What is needed
What lines in the material hold the string "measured"? Copy out each of them.

☆ ☆ ☆ ☆ ☆

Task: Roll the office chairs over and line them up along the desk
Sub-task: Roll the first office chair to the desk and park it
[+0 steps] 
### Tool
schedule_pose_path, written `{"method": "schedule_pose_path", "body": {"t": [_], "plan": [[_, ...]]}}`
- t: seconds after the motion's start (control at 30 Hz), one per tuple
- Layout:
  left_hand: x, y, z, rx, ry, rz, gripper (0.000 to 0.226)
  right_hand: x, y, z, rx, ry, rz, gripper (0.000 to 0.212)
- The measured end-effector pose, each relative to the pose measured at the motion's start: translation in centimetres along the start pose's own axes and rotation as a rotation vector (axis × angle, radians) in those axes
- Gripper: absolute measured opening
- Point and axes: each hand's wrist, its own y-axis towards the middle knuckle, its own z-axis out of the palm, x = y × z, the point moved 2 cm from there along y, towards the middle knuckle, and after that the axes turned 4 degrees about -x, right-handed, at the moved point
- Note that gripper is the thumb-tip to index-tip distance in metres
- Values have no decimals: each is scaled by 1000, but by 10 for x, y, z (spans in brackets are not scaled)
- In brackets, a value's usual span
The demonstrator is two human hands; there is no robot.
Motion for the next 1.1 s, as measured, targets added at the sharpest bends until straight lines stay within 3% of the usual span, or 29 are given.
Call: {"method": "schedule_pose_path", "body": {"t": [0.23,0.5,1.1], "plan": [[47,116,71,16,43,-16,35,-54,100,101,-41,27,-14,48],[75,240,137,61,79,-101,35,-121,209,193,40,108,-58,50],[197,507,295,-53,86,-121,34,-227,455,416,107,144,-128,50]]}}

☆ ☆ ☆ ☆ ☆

Reply
- The measured end-effector pose, each relative to the pose measured at the motion's start: translation in centimetres along the start pose's own axes and rotation as a rotation vector (axis × angle, radians) in those axes
- Gripper: absolute measured opening
Motion for the next 1.1 s, as measured, targets added at the sharpest bends until straight lines stay within 3% of the usual span, or 29 are given.

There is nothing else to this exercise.